Ethan Buchman's vision for ReFi & the 'Internet of Blockchains'

A synopsis of Ethan's interview on DeFi Decoded, where he speaks about how Cosmos is creating an “Internet of Blockchains” and his vision for Regenerative Finance (ReFi)

2 years ago   •   8 min read

By ixo

Ethan Buchman is co-founder of Cosmos, one of the world’s most successful and largest blockchain protocols.
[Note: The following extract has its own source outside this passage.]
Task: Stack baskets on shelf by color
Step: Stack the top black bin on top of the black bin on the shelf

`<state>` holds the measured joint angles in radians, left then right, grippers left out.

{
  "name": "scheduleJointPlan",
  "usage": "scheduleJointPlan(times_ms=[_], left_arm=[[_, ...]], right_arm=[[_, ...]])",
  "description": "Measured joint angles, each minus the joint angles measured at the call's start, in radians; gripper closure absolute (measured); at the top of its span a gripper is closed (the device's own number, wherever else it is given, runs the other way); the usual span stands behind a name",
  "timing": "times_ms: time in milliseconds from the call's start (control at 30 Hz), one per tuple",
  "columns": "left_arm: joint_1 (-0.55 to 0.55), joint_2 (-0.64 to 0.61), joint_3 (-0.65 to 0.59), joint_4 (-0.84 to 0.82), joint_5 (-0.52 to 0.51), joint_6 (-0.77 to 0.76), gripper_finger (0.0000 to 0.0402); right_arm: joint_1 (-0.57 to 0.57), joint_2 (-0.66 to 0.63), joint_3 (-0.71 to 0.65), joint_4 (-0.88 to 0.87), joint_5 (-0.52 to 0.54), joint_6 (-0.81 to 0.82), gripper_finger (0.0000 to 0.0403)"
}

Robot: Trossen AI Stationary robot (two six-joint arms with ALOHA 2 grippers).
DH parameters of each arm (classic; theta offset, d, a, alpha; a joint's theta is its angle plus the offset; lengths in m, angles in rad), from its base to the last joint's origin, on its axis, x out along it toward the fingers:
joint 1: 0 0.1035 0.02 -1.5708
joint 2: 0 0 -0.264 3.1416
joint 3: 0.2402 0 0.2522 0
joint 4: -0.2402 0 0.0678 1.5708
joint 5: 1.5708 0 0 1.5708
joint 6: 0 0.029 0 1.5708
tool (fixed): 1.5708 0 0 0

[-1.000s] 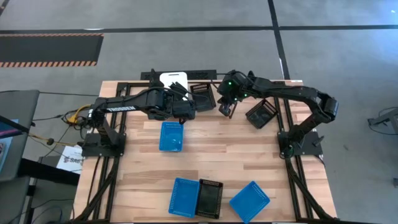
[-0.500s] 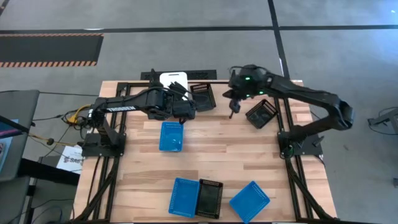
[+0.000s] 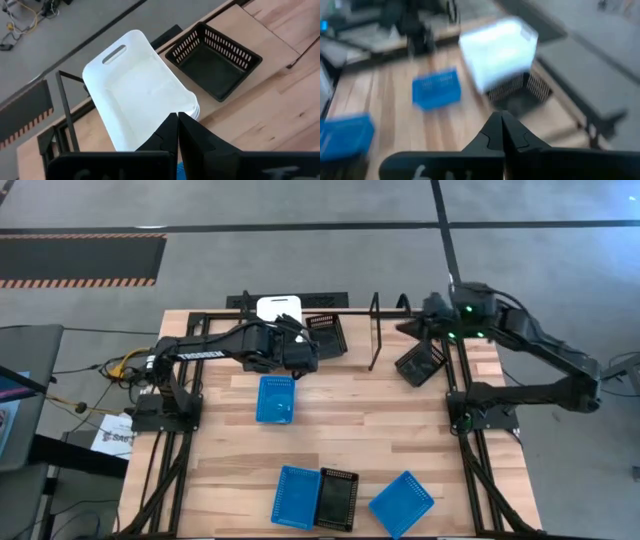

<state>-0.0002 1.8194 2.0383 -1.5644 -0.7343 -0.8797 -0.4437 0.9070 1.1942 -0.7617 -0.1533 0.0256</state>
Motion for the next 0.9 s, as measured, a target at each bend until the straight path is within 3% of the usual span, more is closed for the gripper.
scheduleJointPlan(times_ms=[300,600,900], left_arm=[[0.000,0.014,0.000,0.012,0.022,-0.072,0.0401],[0.000,0.018,0.000,0.023,0.022,-0.100,0.0401],[-0.003,0.018,0.000,0.105,0.029,-0.073,0.0401]], right_arm=[[0.046,-0.145,-0.120,-0.423,0.084,0.078,0.0402],[0.042,-0.306,-0.416,-0.418,0.088,0.146,0.0399],[0.044,-0.263,-0.530,-0.339,0.084,0.193,0.0326]])
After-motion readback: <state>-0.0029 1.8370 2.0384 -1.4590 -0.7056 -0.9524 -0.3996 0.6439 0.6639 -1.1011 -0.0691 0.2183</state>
He is also CEO at Informal Systems.

Ethan was a guest on DeFi Decoded last year, where he spoke on how Cosmos is creating an “Internet of Blockchains” and his vision for Regenerative Finance (ReFi).
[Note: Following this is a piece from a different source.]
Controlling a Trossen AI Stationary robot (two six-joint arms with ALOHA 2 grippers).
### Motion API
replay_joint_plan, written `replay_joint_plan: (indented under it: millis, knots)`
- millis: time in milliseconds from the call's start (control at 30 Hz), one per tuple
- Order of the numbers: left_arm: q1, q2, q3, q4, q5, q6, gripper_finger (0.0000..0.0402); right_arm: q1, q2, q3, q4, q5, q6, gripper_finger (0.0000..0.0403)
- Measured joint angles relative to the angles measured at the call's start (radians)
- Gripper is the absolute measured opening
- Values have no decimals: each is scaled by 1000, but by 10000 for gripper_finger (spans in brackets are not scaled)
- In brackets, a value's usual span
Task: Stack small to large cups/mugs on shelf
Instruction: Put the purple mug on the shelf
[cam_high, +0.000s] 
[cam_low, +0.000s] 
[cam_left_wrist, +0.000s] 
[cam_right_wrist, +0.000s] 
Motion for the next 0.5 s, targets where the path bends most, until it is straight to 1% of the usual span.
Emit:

Article adapted from last year’s podcast interview with Alex Tapscott.


What is DeFi to Ethan?
  • The “D” should stand more for Democratise than Decentralise because it’s more about democratising access to financial services and products and making everything more accessible to the average everyday person.
  • In the space today, many of the problems we are seeing are many replicating patterns of behaviours from Wall Street - the speculation, the casinos, the “get rich, get richer” schemes.
  • It’s not all old money. There is new money, but this not really sufficient for Ethan, if that’s where we end up.
  • There's an incredible amount of innovation, and it’s essential. The notion of us being a bunch of degenerates is fun in the short term, but if we’re to achieve our goal of a sustainable, equitable civilisation, then we can’t be degenerates forever; we’ll have to grow up at some point.
  • The idea is to go from Degen to Regen.
  • We need to figure out how to use these tools for real-world impacts and to start to address the significant problems that we face in the world, such as climate change, inequity and land use. It’s a very trying time for our species.
  • We need to take what we’re learned and use that towards a more Regenerative approach to heal the earth.
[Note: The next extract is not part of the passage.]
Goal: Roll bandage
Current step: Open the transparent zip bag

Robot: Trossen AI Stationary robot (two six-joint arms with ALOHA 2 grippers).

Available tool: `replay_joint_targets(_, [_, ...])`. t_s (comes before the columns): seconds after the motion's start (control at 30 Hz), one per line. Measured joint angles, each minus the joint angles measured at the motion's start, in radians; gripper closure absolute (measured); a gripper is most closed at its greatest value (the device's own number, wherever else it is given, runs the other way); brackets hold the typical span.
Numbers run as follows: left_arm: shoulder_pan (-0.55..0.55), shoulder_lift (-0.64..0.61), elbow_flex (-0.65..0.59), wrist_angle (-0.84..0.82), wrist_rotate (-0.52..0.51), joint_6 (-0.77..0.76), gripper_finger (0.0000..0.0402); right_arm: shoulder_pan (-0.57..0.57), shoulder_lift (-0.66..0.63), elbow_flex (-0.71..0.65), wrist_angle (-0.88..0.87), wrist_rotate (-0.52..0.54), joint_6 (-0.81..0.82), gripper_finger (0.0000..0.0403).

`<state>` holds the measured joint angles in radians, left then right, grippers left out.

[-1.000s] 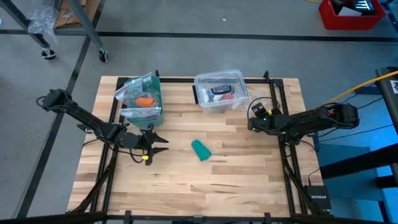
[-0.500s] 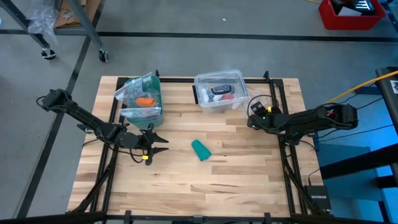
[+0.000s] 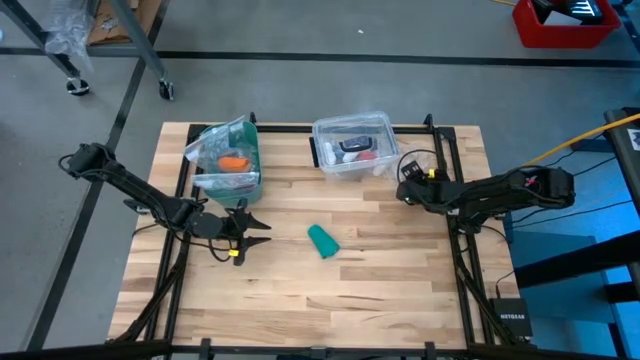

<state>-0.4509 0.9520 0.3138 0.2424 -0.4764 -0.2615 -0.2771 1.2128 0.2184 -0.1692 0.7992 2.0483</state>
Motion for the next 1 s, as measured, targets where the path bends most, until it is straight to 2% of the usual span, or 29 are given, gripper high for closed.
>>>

What can we do to make ReFi more regenerative?
  • We need to focus on projects that deliver real-world, socially impactful outcomes.
  • Everyone is global; everyone is trying to build the one proper solution to solve the world’s problems. That mentality, in itself, is a bit troubling. Ethan hopes that we can focus more on local issues within geographically local communities, to better support systemic issues around globalisation, the supply chain, and so on.
  • Instead of trying to be that one grand global financial solution to X, we can instead have more diversity across solutions, with more region-specific focus. “Be true to the culture in that area, rather than everything just being this global hodgepodge.”
  • In a world of unrestricted capital flows, there’s only so much you can do to limit the kind of influence of capital on the protocol and the outcomes. That’s the challenge that we’re facing.
  • A reasonable amount of value and fun is being created in the degenerate communities. It’s catching people’s attention and onboarding a lot of them.
  • But there's risk involved. If we don’t clean it up and bring it to something impactful, these technologies and crypto economies could just get entirely co-opted by the big institutions.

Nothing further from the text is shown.